Data excerpt:
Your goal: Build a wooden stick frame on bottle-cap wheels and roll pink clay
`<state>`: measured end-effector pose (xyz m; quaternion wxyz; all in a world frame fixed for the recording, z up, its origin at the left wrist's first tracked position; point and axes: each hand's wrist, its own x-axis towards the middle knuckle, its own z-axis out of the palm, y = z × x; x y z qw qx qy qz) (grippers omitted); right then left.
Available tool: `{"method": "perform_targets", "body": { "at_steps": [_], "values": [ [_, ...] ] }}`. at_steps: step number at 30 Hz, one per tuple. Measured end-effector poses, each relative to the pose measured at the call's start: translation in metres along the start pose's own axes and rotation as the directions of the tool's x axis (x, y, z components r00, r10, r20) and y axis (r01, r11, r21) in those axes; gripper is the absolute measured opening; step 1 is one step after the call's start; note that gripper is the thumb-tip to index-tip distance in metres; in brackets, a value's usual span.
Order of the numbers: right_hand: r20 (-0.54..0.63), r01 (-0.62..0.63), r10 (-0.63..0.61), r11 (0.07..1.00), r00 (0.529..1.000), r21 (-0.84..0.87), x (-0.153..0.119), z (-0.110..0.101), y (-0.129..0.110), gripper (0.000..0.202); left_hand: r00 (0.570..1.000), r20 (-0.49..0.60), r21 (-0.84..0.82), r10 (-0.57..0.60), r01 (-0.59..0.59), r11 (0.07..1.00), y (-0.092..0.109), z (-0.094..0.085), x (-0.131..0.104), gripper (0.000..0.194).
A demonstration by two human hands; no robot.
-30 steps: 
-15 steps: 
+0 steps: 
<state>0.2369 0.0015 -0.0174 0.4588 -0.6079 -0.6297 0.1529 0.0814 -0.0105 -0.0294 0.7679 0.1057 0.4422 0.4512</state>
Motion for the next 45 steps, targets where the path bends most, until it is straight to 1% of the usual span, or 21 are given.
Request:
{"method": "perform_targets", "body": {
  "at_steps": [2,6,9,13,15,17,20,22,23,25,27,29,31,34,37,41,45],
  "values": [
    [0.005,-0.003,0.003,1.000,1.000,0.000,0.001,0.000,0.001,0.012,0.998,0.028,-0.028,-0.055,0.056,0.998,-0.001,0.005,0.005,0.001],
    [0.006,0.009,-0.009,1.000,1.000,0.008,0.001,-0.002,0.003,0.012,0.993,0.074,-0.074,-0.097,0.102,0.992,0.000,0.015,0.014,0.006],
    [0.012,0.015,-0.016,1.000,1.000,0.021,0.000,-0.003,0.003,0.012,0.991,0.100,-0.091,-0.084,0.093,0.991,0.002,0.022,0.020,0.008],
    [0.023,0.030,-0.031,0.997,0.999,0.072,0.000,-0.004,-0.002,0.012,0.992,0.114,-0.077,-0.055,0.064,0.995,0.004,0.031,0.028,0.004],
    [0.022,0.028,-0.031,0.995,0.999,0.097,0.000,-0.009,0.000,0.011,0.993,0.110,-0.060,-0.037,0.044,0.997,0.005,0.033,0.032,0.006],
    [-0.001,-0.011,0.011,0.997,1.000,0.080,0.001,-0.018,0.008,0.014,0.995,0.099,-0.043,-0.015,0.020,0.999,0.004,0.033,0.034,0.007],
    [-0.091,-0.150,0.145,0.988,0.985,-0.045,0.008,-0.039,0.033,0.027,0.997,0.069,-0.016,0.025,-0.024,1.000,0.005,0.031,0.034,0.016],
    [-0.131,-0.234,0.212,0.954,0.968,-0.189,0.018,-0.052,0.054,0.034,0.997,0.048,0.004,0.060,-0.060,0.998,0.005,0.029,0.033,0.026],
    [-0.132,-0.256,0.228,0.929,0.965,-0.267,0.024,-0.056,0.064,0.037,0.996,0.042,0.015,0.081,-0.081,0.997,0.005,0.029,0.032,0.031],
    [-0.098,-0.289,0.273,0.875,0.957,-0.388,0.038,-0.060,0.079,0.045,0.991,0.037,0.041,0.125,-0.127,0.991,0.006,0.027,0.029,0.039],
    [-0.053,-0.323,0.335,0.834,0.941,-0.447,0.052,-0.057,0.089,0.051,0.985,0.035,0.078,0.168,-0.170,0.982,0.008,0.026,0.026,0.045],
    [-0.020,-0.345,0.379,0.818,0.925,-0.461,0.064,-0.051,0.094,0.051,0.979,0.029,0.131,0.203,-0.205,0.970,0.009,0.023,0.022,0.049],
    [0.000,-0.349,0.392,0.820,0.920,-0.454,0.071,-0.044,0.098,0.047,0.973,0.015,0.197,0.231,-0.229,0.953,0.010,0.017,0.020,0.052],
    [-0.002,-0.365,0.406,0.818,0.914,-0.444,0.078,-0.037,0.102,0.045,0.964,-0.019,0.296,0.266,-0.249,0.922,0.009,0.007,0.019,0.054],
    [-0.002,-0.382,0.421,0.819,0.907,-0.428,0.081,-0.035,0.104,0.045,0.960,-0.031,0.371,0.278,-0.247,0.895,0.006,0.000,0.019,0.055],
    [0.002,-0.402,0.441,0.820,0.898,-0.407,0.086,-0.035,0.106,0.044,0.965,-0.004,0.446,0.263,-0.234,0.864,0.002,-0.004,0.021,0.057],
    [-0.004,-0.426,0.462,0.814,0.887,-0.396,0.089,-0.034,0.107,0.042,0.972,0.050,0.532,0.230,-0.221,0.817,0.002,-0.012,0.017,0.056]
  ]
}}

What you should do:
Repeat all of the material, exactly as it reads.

Problem solution:
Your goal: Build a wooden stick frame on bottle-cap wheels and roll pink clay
`<state>`: measured end-effector pose (xyz m; quaternion wxyz; all in a world frame fixed for the recording, z up, its origin at the left wrist's first tracked position; point and axes: each hand's wrist, its own x-axis towards the middle knuckle, its own z-axis out of the palm, y = z × x; x y z qw qx qy qz) (grippers omitted); right then left.
Available tool: `{"method": "perform_targets", "body": { "at_steps": [_], "values": [ [_, ...] ] }}`. at_steps: step number at 30 Hz, one per tuple. Measured end-effector poses, each relative to the pose measured at the call's start: translation in metres along the start pose's own axes and rotation as the directions of the tool's x axis (x, y, z components r00, r10, r20) and y axis (r01, r11, r21) in those axes; gripper is the absolute measured opening; step 1 is one step after the call's start; note that gripper is the thumb-tip to index-tip distance in metres; in brackets, a value's usual span.
Order of the numbers: right_hand: r20 (-0.54..0.63), r01 (-0.62..0.63), r10 (-0.63..0.61), r11 (0.07..1.00), r00 (0.529..1.000), r21 (-0.84..0.87), x (-0.153..0.119), z (-0.110..0.101), y (-0.129..0.110), gripper (0.000..0.202); left_hand: r00 (0.570..1.000), r20 (-0.49..0.60), r21 (-0.84..0.82), r10 (-0.57..0.60), r01 (-0.59..0.59), r11 (0.07..1.00), y (-0.092..0.109), z (-0.094..0.085), x (-0.131..0.104), gripper (0.000..0.194).
A demonstration by two human hands; no robot.
-30 steps: 
-15 steps: 
+0 steps: 
<state>0.2369 0.0015 -0.0174 0.4588 -0.6079 -0.6297 0.1529 0.0814 -0.0105 -0.0294 0.7679 0.1057 0.4422 0.4512</state>
Motion for the next 45 steps, targets where the path bends most, until it is straight to 1% of the usual span, or 21 are given.
Request:
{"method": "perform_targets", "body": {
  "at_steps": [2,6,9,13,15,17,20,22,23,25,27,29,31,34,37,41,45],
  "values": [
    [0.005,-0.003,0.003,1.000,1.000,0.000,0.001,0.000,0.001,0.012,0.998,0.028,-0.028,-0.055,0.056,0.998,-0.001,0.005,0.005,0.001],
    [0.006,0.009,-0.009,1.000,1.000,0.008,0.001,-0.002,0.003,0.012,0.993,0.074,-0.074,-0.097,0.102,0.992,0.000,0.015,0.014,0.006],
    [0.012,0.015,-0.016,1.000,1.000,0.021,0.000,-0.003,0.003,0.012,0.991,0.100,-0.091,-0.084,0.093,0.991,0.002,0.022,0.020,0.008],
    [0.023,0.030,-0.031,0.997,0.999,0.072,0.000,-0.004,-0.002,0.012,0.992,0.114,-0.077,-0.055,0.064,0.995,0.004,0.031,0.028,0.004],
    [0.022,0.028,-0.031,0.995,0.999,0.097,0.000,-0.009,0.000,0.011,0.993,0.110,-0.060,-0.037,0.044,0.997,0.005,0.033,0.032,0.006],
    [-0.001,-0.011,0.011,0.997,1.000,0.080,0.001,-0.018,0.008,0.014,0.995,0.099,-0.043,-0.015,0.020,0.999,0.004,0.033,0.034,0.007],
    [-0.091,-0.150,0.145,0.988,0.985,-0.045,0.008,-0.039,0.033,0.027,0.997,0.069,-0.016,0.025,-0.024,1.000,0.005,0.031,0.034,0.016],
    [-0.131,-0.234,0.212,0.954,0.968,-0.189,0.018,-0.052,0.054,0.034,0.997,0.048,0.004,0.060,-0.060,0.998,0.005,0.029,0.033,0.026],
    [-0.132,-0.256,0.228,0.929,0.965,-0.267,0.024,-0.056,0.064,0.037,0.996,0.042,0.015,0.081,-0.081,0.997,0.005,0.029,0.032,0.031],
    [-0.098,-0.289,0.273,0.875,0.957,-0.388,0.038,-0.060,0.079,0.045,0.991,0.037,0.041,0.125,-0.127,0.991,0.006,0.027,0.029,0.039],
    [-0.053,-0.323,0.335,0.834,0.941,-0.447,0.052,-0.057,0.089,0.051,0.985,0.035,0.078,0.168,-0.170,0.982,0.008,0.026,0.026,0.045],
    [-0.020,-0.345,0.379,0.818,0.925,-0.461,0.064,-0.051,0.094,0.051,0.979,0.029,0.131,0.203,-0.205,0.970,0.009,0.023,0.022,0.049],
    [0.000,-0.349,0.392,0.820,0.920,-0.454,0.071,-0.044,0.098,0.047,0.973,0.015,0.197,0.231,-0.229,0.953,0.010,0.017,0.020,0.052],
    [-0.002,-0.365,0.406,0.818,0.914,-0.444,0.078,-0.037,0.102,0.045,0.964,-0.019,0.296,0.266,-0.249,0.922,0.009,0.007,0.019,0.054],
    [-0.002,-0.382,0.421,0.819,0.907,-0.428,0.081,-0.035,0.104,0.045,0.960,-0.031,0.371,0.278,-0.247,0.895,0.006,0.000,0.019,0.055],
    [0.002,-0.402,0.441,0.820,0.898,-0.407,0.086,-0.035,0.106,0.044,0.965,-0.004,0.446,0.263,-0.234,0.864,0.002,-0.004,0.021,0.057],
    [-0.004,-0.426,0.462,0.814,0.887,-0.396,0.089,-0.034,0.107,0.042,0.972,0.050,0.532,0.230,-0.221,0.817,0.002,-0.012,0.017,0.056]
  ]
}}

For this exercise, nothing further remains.